Items from a dataset

_ _ _ _ _ _ _

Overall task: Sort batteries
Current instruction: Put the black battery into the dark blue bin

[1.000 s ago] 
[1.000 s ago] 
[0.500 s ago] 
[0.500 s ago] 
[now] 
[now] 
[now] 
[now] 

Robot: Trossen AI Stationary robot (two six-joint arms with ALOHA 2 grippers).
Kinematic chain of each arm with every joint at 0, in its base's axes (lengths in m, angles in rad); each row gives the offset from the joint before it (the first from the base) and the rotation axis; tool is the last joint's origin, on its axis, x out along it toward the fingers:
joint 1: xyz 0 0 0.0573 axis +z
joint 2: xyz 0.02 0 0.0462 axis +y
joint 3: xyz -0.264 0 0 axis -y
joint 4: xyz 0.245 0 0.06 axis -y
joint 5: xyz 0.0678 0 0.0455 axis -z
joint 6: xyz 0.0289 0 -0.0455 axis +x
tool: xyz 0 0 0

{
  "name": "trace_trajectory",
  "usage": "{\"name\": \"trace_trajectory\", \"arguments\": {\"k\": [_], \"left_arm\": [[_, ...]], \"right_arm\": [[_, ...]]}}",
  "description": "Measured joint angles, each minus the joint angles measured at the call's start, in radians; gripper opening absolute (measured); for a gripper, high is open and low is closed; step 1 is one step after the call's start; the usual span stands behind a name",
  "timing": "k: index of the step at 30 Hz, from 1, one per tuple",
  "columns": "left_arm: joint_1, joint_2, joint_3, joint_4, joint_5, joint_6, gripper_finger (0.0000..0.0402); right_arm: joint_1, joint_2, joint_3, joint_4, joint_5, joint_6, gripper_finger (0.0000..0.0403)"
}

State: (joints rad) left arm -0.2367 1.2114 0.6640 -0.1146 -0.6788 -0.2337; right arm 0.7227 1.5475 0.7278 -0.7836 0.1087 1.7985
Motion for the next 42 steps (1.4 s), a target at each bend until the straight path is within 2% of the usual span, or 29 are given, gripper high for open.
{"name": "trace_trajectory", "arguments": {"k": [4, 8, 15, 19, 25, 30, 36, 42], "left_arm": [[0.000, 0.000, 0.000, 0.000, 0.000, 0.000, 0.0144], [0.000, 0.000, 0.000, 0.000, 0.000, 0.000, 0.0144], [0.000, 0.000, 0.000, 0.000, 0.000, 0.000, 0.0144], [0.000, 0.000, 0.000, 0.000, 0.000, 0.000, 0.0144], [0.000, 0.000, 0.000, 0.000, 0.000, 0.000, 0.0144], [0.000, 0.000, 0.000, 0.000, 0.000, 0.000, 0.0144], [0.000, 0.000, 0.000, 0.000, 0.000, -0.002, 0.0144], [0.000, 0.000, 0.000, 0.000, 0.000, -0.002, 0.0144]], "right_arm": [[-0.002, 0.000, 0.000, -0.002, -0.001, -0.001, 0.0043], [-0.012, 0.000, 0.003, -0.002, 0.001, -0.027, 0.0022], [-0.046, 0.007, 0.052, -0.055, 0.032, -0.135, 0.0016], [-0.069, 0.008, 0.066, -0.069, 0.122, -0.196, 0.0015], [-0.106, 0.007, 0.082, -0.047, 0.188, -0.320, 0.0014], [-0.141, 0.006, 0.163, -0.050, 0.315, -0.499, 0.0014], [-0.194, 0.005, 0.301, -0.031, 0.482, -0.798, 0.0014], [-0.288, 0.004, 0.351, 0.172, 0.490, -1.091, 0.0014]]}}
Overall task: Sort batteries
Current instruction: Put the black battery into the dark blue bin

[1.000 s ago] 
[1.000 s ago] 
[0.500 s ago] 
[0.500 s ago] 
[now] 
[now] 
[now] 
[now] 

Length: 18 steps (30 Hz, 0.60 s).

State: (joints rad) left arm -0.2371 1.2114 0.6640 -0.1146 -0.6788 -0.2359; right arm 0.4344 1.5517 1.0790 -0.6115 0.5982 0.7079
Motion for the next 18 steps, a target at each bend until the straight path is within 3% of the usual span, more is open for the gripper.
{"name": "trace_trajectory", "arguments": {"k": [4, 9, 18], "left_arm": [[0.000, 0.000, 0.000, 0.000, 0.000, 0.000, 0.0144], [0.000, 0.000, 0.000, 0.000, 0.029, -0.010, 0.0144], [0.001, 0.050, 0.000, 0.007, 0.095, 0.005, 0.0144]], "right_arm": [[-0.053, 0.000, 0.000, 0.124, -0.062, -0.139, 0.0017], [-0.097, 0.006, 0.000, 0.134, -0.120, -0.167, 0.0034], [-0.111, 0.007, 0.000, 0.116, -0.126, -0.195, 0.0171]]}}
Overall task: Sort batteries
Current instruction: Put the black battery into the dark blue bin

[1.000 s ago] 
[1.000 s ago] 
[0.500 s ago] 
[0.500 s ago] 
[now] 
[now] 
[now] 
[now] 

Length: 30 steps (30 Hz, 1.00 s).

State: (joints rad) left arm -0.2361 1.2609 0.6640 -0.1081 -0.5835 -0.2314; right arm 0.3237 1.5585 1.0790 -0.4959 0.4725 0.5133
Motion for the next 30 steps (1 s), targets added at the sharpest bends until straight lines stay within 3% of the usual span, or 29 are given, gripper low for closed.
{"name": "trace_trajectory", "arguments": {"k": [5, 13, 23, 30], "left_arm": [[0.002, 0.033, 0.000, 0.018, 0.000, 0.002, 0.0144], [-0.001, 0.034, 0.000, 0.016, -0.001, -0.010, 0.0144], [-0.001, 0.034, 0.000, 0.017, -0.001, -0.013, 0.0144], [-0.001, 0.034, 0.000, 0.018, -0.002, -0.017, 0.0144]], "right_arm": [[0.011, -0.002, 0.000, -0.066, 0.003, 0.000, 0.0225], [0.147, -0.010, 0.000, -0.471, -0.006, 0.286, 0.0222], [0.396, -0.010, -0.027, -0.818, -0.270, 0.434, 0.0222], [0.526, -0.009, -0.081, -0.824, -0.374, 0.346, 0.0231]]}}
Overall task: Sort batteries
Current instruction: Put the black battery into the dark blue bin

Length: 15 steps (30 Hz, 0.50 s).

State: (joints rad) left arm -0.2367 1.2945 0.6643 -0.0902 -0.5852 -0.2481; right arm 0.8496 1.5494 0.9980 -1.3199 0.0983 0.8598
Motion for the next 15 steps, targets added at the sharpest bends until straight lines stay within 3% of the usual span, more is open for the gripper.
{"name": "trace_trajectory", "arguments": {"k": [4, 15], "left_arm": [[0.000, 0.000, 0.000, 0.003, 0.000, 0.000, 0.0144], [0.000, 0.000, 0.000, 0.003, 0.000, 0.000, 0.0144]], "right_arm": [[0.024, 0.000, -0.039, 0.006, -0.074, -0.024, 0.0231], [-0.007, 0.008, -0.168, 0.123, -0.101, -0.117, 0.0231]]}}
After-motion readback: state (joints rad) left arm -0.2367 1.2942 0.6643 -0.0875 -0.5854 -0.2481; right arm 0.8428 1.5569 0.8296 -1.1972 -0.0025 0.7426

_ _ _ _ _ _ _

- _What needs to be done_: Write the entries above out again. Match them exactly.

- _Answer space_:
Overall task: Sort batteries
Current instruction: Put the black battery into the dark blue bin

[1.000 s ago] 
[1.000 s ago] 
[0.500 s ago] 
[0.500 s ago] 
[now] 
[now] 
[now] 
[now] 

Robot: Trossen AI Stationary robot (two six-joint arms with ALOHA 2 grippers).
Kinematic chain of each arm with every joint at 0, in its base's axes (lengths in m, angles in rad); each row gives the offset from the joint before it (the first from the base) and the rotation axis; tool is the last joint's origin, on its axis, x out along it toward the fingers:
joint 1: xyz 0 0 0.0573 axis +z
joint 2: xyz 0.02 0 0.0462 axis +y
joint 3: xyz -0.264 0 0 axis -y
joint 4: xyz 0.245 0 0.06 axis -y
joint 5: xyz 0.0678 0 0.0455 axis -z
joint 6: xyz 0.0289 0 -0.0455 axis +x
tool: xyz 0 0 0

{
  "name": "trace_trajectory",
  "usage": "{\"name\": \"trace_trajectory\", \"arguments\": {\"k\": [_], \"left_arm\": [[_, ...]], \"right_arm\": [[_, ...]]}}",
  "description": "Measured joint angles, each minus the joint angles measured at the call's start, in radians; gripper opening absolute (measured); for a gripper, high is open and low is closed; step 1 is one step after the call's start; the usual span stands behind a name",
  "timing": "k: index of the step at 30 Hz, from 1, one per tuple",
  "columns": "left_arm: joint_1, joint_2, joint_3, joint_4, joint_5, joint_6, gripper_finger (0.0000..0.0402); right_arm: joint_1, joint_2, joint_3, joint_4, joint_5, joint_6, gripper_finger (0.0000..0.0403)"
}

State: (joints rad) left arm -0.2367 1.2114 0.6640 -0.1146 -0.6788 -0.2337; right arm 0.7227 1.5475 0.7278 -0.7836 0.1087 1.7985
Motion for the next 42 steps (1.4 s), a target at each bend until the straight path is within 2% of the usual span, or 29 are given, gripper high for open.
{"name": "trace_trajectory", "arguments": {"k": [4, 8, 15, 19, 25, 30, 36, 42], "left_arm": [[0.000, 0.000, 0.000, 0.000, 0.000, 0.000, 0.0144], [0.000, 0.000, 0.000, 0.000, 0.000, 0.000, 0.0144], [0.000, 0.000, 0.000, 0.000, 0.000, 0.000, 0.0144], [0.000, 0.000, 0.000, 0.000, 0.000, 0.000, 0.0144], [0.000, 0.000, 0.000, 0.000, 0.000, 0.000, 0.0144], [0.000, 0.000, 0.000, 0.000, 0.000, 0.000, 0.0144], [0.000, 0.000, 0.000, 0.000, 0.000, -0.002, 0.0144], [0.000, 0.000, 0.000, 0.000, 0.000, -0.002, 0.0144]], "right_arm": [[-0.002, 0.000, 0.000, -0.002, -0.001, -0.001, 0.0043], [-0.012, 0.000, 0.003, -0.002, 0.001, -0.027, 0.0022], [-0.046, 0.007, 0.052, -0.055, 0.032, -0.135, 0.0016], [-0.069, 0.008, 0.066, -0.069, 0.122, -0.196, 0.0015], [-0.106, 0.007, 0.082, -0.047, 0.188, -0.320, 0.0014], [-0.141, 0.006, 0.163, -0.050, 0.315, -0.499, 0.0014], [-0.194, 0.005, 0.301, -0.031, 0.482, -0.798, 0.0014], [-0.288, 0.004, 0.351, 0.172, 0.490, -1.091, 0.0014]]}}
Overall task: Sort batteries
Current instruction: Put the black battery into the dark blue bin

[1.000 s ago] 
[1.000 s ago] 
[0.500 s ago] 
[0.500 s ago] 
[now] 
[now] 
[now] 
[now] 

Length: 18 steps (30 Hz, 0.60 s).

State: (joints rad) left arm -0.2371 1.2114 0.6640 -0.1146 -0.6788 -0.2359; right arm 0.4344 1.5517 1.0790 -0.6115 0.5982 0.7079
Motion for the next 18 steps, a target at each bend until the straight path is within 3% of the usual span, more is open for the gripper.
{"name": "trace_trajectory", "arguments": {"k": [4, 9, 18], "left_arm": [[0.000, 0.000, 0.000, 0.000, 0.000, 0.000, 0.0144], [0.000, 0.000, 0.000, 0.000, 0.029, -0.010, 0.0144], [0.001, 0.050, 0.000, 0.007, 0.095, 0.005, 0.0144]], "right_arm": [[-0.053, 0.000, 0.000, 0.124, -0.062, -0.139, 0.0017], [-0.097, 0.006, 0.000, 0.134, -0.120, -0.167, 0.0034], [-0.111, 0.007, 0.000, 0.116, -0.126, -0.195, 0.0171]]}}
Overall task: Sort batteries
Current instruction: Put the black battery into the dark blue bin

[1.000 s ago] 
[1.000 s ago] 
[0.500 s ago] 
[0.500 s ago] 
[now] 
[now] 
[now] 
[now] 

Length: 30 steps (30 Hz, 1.00 s).

State: (joints rad) left arm -0.2361 1.2609 0.6640 -0.1081 -0.5835 -0.2314; right arm 0.3237 1.5585 1.0790 -0.4959 0.4725 0.5133
Motion for the next 30 steps (1 s), targets added at the sharpest bends until straight lines stay within 3% of the usual span, or 29 are given, gripper low for closed.
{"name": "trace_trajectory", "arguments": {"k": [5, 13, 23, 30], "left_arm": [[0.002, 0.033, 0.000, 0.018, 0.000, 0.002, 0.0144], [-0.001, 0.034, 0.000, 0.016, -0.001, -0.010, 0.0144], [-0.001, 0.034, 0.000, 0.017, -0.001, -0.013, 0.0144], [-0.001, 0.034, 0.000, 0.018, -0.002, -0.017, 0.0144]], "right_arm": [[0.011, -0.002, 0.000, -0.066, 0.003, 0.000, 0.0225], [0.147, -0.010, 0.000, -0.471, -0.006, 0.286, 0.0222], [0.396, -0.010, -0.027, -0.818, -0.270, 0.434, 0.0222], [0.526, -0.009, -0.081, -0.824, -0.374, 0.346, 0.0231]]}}
Overall task: Sort batteries
Current instruction: Put the black battery into the dark blue bin

Length: 15 steps (30 Hz, 0.50 s).

State: (joints rad) left arm -0.2367 1.2945 0.6643 -0.0902 -0.5852 -0.2481; right arm 0.8496 1.5494 0.9980 -1.3199 0.0983 0.8598
Motion for the next 15 steps, targets added at the sharpest bends until straight lines stay within 3% of the usual span, more is open for the gripper.
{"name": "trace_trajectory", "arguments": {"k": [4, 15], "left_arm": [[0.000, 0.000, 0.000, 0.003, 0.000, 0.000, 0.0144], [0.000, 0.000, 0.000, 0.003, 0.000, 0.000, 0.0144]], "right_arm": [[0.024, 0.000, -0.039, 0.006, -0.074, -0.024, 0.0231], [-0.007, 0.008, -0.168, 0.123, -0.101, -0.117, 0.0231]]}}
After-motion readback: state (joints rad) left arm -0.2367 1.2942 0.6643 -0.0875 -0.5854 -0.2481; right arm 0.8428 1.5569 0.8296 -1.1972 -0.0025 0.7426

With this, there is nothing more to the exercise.